Namun di balik semua tantangan itu, NTB telah membuktikan bahwa kolaborasi bisa membuka jalan. Kami membutuhkan birokrat yang berpikir ilmiah dan akademisi yang berpikir kebijakan. Kami ingin membangun pemerintahan yang bukan hanya membangun jalan dan gedung, tetapi membangun nilai, karakter, dan keadilan.
7. Refleksi dan Penutup: Dari NTB untuk Indonesia Mendunia
Saudara-saudara, Inovasi kebijakan berbasis riset sosial-keagamaan adalah jalan tengah antara iman dan ilmu, antara spiritualitas dan rasionalitas, antara pembangunan dan keberkahan.

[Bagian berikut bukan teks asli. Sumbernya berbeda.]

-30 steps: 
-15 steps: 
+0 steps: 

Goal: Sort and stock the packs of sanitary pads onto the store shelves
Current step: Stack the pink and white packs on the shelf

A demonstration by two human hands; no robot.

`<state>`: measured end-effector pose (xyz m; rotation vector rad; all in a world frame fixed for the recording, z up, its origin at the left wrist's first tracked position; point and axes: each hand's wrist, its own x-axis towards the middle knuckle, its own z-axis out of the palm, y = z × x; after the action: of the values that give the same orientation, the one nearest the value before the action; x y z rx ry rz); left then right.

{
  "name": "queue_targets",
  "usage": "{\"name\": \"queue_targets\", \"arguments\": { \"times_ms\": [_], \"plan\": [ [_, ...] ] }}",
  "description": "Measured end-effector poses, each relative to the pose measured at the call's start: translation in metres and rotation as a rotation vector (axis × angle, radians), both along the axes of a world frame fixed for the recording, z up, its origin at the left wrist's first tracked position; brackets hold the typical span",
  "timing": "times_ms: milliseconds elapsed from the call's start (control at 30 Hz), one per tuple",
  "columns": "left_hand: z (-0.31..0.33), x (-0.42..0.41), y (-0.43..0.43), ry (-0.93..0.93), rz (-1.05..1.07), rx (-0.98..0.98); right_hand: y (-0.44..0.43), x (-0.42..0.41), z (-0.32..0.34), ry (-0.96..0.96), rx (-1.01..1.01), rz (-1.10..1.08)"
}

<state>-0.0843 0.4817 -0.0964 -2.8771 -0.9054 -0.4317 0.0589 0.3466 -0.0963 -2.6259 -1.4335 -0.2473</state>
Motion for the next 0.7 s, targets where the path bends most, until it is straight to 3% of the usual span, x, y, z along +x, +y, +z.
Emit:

Jika NTB mampu menapaki jalan ini dengan konsisten, maka kita tidak hanya membangun provinsi yang maju, tetapi juga menjadi contoh nasional tentang bagaimana pemerintahan dapat beriman tanpa kehilangan nalar, dan berilmu tanpa kehilangan adab.
Sebagaimana firman Allah SWT: ‘Dan Kami jadikan kamu umat pertengahan agar kamu menjadi saksi atas manusia.’ (QS. Al-Baqarah: 143)
Kebijakan yang adil adalah kebijakan yang menempatkan manusia di tengah, tidak ekstrem pada kekuasaan, tidak pula abai pada nilai.
Mari kita jadikan NTB bukan sekedar singkatan dari ‘Nusa Tenggara Barat’, tetapi maknanya menjadi ‘Nusa Tercinta yang Beradab’ – tempat iman, ilmu, dan kebijakan berpadu menghadirkan rahmat bagi semesta.